“Second Best” at Riverside Studios

Franco Milazzo in West London
5 February 2025

It’s a remarkably quick turnaround from page to stage for Second Best. It is based on a popular novel by award-winning French author David Foenkinos, which was first published in France in 2022 with the English translation the following year. Now Barney Norris’s adaptation is premiered at Riverside Studios, directed by Michael Longhurst.

Asa Butterfield as Martin Hill.
Photo credit: Hugo Glendinning.

The story follows Martin Hill, a ten-year-old boy who comes heartbreakingly close to securing the film role of Harry Potter. Having, rather surprisingly, reached the final two in casting, he is ultimately passed over in favour of the actor he refers to as “he who shall not be named”. This rejection, which profoundly impacted his younger years, resurfaces as Hill now faces a life-changing moment: impending fatherhood.

Asa Butterfield stars in this one-man play which opens in a Paris hospital. Hill and his partner Sophie are attending their first baby scan and, as he contemplates the enormity of the changes and challenges ahead of him as a new father, memories of his childhood and past disappointments come flooding back. The narrative zigzags between past and present with Hill recounting his journey to adulthood, the people who shaped him and the lingering impact of being second best. His story is one of loss, failure, and self-doubt but also of resilience. The play successfully explores how a single event can shape one’s identity and one’s fate.

This marks Butterfield’s stage debut, though he is already an accomplished screen actor. He first gained recognition as a child in The Boy in the Striped Pyjamas (2008) before appearing in Martin Scorsese’s Hugo and working alongside Harrison Ford and Ben Kingsley in Ender’s Game. These days, he is best known for playing schoolboy Otis in the Netflix series Sex Education alongside Ncuti Gatwa.

In Second Best, Butterfield effortlessly shifts between his adult self and his childhood persona, capturing Hill’s vulnerability, self-doubt, and survival instincts. His performance is engaging – not through grand gestures, but through quiet, honest storytelling. Despite tackling some tough subjects, such as mental illness, death, and emotional abuse, the play avoids melodrama. Instead we see a portrayal of one man’s internal struggle. Through Butterfield’s thoughtful performance, we glimpse the other significant figures in his life. The audience is drawn in as he reveals more and remains captivated throughout.

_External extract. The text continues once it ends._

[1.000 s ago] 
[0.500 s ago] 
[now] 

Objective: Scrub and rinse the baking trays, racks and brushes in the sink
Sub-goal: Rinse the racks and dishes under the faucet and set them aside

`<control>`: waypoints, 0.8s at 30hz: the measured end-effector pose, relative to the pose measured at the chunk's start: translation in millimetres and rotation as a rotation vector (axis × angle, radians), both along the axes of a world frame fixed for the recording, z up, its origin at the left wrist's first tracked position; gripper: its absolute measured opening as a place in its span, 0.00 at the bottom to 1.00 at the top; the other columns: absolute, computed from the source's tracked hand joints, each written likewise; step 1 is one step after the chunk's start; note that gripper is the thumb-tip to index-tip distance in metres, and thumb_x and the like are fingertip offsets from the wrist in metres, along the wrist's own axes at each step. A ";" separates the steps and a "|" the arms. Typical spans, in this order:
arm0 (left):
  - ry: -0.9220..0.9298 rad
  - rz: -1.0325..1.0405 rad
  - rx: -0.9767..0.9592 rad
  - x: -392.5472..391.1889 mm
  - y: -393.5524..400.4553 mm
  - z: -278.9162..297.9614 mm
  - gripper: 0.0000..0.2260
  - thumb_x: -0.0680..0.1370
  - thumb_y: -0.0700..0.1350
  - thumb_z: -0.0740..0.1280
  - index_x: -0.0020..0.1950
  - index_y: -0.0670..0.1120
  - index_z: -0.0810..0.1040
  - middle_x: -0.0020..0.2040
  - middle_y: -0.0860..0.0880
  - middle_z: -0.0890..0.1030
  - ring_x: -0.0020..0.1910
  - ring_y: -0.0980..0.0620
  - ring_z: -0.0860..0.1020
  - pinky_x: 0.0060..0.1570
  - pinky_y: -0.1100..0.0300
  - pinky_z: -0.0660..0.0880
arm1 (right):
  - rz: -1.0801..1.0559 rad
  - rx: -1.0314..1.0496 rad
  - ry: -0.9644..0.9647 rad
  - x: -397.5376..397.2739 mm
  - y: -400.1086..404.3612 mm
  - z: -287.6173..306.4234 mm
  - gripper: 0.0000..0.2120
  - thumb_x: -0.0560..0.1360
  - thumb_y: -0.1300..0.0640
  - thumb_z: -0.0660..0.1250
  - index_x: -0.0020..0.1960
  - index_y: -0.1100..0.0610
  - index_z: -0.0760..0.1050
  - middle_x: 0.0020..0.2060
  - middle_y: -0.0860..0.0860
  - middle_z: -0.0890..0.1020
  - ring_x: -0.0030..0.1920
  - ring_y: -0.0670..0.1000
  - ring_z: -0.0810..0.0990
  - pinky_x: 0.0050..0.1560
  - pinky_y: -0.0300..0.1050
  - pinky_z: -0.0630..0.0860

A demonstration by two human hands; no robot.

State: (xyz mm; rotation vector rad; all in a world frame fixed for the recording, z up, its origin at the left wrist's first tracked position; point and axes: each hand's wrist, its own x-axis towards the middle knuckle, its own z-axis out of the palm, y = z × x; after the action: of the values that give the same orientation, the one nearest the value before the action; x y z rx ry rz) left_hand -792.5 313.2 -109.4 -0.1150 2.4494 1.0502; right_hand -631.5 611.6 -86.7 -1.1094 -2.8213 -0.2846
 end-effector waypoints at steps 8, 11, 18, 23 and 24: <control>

The set, designed by Fly Davis, is deceptively simple yet striking. A stark white box spans the width of the stage, serving as a blank canvas on which Hill’s memories can unfold. Though minimal in design, the set transforms into various locations in time and place. The hospital bed protruding from a height on one of the side walls, which looks slightly bonkers, alludes to Hill’s precarious mental state at certain points in the play. A supermarket display of crisps feels random but serves an important narrative purpose.

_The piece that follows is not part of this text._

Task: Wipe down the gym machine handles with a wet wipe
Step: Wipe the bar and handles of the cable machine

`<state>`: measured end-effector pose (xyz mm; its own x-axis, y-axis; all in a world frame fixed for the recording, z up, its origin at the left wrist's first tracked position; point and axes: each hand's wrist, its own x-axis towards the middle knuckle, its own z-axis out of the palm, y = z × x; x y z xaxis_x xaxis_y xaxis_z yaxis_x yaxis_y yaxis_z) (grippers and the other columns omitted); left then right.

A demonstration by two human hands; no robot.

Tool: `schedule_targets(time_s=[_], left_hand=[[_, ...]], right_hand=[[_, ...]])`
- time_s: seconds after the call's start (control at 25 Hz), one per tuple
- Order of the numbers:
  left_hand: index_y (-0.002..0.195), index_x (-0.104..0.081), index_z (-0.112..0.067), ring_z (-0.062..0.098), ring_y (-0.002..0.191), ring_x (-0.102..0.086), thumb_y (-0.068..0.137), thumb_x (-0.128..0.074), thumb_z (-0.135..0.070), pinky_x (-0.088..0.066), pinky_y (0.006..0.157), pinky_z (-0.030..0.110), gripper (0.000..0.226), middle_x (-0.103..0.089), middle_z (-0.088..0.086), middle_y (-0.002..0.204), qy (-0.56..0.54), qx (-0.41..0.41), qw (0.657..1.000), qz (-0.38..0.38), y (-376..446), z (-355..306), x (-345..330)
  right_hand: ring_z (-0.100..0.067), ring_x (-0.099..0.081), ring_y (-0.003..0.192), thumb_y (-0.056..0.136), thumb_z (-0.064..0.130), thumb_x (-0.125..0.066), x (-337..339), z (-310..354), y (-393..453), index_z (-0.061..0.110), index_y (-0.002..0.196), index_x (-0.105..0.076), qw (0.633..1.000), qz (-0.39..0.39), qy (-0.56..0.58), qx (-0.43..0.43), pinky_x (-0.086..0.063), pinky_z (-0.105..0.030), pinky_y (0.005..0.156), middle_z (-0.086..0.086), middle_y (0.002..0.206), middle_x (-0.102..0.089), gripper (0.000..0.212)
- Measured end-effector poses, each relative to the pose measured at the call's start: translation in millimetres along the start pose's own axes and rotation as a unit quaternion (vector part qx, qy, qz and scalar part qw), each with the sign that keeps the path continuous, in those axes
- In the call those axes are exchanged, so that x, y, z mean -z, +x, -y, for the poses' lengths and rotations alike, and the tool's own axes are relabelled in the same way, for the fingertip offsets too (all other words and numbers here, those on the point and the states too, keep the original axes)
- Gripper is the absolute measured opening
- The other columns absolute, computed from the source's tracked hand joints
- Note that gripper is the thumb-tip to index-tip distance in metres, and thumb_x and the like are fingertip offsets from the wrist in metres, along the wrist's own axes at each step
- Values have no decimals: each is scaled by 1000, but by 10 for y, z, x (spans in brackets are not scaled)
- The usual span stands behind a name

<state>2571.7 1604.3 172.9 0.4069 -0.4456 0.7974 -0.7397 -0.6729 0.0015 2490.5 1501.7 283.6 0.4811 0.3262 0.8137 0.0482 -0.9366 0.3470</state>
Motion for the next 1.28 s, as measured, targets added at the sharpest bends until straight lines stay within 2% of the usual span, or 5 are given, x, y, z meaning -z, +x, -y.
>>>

The film camera and TV monitor get used intermittently to add a layer of visual storytelling. The screen’s small size may limit visibility for some audience members sitting further away from the stage, but it doesn’t impact the narrative negatively. The large art crate at the back of the stage is inventive. It serves a useful purpose to shift the space and bring us some delightful visual elements of the different places Hill depicts in the story. These elements, though sparse, are highly effective in supporting the story.

Paule Constable’s lighting design complements the production’s aesthetic and enhances the emotional shifts with precision. Timed precisely, colour changes underscore key moments. A shadow effect during a scene depicting Hill’s mental health struggles is particularly striking and highlights the feeling of being, perhaps, a shadow of oneself. Similarly, Richard Hammarton’s sound design, as well as video, serve the narrative, never overwhelming the storytelling but instead enhancing it. The technical aspects of this production are woven together as tightly as its script.

Despite the sometimes tough subject matter, Second Best finds moments of humour and tenderness. At its heart, this is a story about the human experience and everything that entails with a reminder that life is about what you do rather than what you don’t. And, in the end, love reveals itself in the small and ordinary gestures of those closest to us.